Assignment
In the entries below, find the line with "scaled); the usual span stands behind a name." and the line with "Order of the"; give again those lines and every line between them, exactly.

Records drawn from a dataset
|---|
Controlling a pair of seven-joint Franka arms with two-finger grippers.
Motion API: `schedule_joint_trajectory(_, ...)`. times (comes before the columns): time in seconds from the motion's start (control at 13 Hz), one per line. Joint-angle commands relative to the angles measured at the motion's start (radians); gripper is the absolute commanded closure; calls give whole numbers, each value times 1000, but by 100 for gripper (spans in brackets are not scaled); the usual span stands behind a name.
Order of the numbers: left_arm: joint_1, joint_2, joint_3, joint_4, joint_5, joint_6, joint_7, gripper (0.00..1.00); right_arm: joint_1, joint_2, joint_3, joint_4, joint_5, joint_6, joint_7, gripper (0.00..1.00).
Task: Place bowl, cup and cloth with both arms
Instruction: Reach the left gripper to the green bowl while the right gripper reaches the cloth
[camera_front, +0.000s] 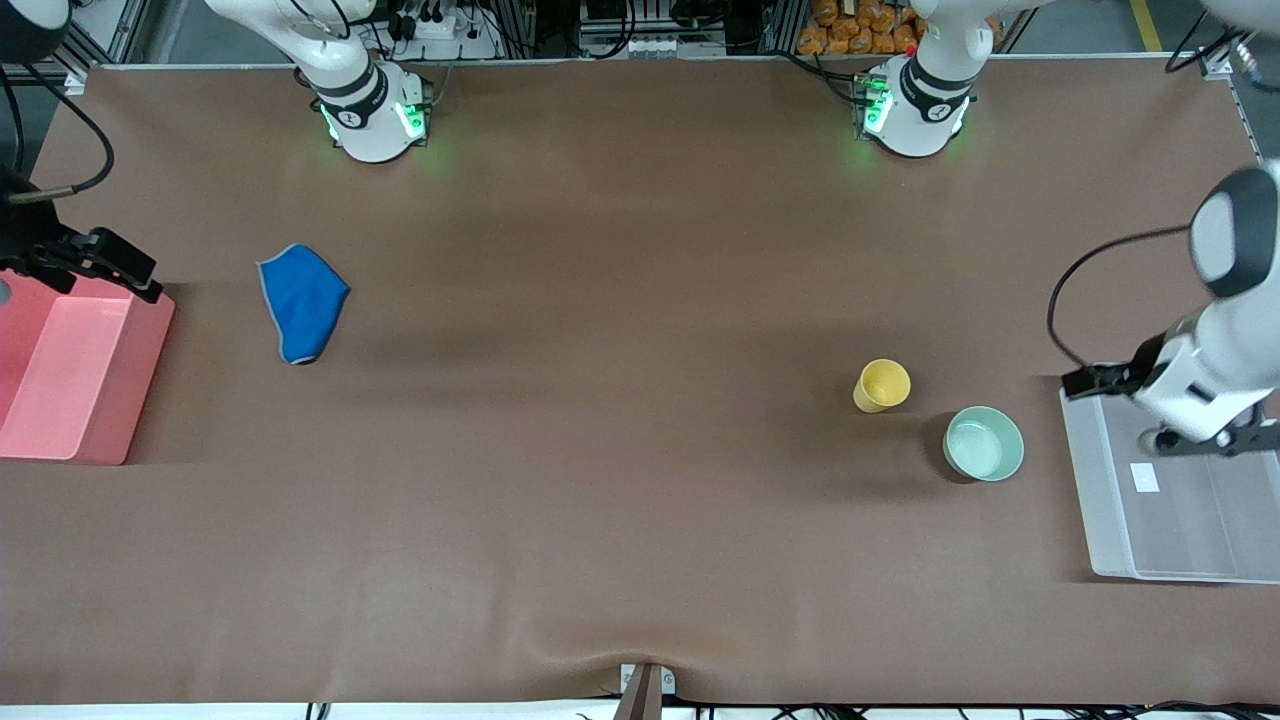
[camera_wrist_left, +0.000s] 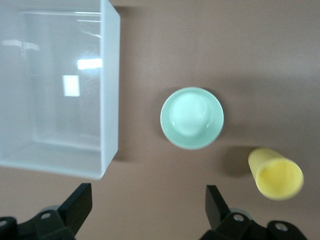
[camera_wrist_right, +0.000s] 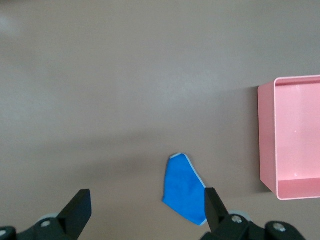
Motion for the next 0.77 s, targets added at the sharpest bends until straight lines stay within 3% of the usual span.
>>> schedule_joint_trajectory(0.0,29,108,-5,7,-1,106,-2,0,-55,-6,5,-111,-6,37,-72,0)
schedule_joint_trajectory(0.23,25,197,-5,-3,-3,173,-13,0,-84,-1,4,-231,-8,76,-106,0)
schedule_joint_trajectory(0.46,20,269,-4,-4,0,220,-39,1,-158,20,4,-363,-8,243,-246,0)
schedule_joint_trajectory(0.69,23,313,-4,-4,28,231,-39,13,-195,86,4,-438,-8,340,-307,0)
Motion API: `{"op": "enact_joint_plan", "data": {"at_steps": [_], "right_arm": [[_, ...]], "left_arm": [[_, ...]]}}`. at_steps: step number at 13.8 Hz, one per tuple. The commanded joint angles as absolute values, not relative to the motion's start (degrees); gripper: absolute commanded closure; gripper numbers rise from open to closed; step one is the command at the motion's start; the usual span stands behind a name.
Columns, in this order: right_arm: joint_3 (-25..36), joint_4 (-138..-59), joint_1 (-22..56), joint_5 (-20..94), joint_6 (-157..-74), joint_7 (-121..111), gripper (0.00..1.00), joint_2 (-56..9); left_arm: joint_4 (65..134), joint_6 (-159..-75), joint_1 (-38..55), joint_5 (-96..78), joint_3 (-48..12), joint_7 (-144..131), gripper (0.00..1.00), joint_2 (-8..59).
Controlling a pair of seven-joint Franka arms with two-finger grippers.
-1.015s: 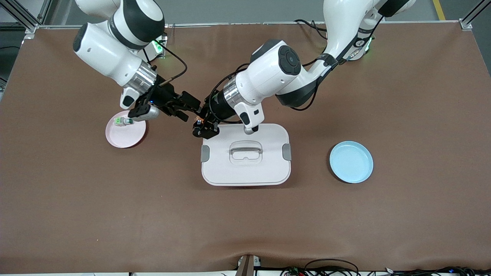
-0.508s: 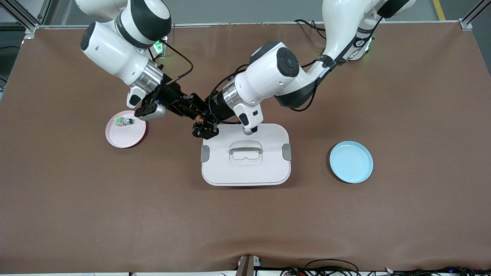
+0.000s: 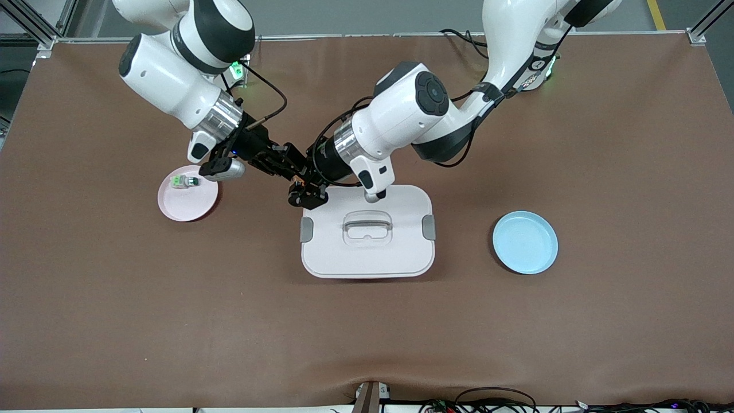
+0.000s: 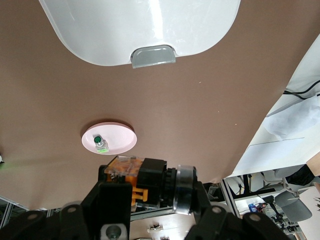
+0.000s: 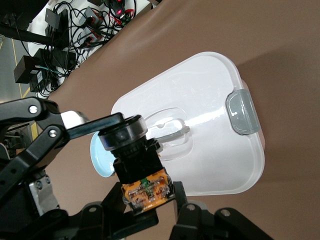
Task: Transfer orange switch to right arm and place
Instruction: 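Close the right gripper on the switch's black end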
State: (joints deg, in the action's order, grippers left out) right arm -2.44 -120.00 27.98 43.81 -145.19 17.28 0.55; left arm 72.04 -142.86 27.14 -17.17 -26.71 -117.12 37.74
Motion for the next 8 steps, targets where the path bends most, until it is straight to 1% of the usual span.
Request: {"op": "enact_joint_plan", "data": {"at_steps": [1, 2, 3, 4, 8], "right_arm": [[-2.37, -119.18, 29.36, 44.3, -144.93, 16.79, 1.0, -0.35], [-2.37, -119.18, 29.36, 44.3, -144.93, 16.79, 1.0, -0.35], [-2.37, -119.01, 29.36, 44.3, -144.84, 16.79, 1.0, -0.35], [-2.37, -118.92, 29.36, 44.3, -144.84, 16.79, 1.0, -0.44], [-2.37, -118.48, 29.36, 44.12, -144.93, 16.52, 1.0, -1.05]], "left_arm": [[70.14, -143.44, 27.33, -18.19, -26.89, -117.25, 0.73, 38.32], [70.14, -143.44, 27.25, -18.11, -26.89, -117.16, 0.56, 38.32], [70.14, -143.44, 27.25, -18.11, -26.81, -116.81, 0.23, 38.23], [70.14, -143.44, 27.33, -18.02, -26.55, -116.55, 0.0, 38.06], [70.22, -142.91, 26.63, -17.58, -26.19, -116.46, 0.0, 36.83]]}}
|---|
Written response
Motion API: `schedule_joint_trajectory(_, ...)`. times (comes before the columns): time in seconds from the motion's start (control at 13 Hz), one per line. Joint-angle commands relative to the angles measured at the motion's start (radians); gripper is the absolute commanded closure; calls give whole numbers, each value times 1000, but by 100 for gripper (spans in brackets are not scaled); the usual span stands behind a name.
Order of the numbers: left_arm: joint_1, joint_2, joint_3, joint_4, joint_5, joint_6, joint_7, gripper (0.00..1.00); right_arm: joint_1, joint_2, joint_3, joint_4, joint_5, joint_6, joint_7, gripper (0.00..1.00).

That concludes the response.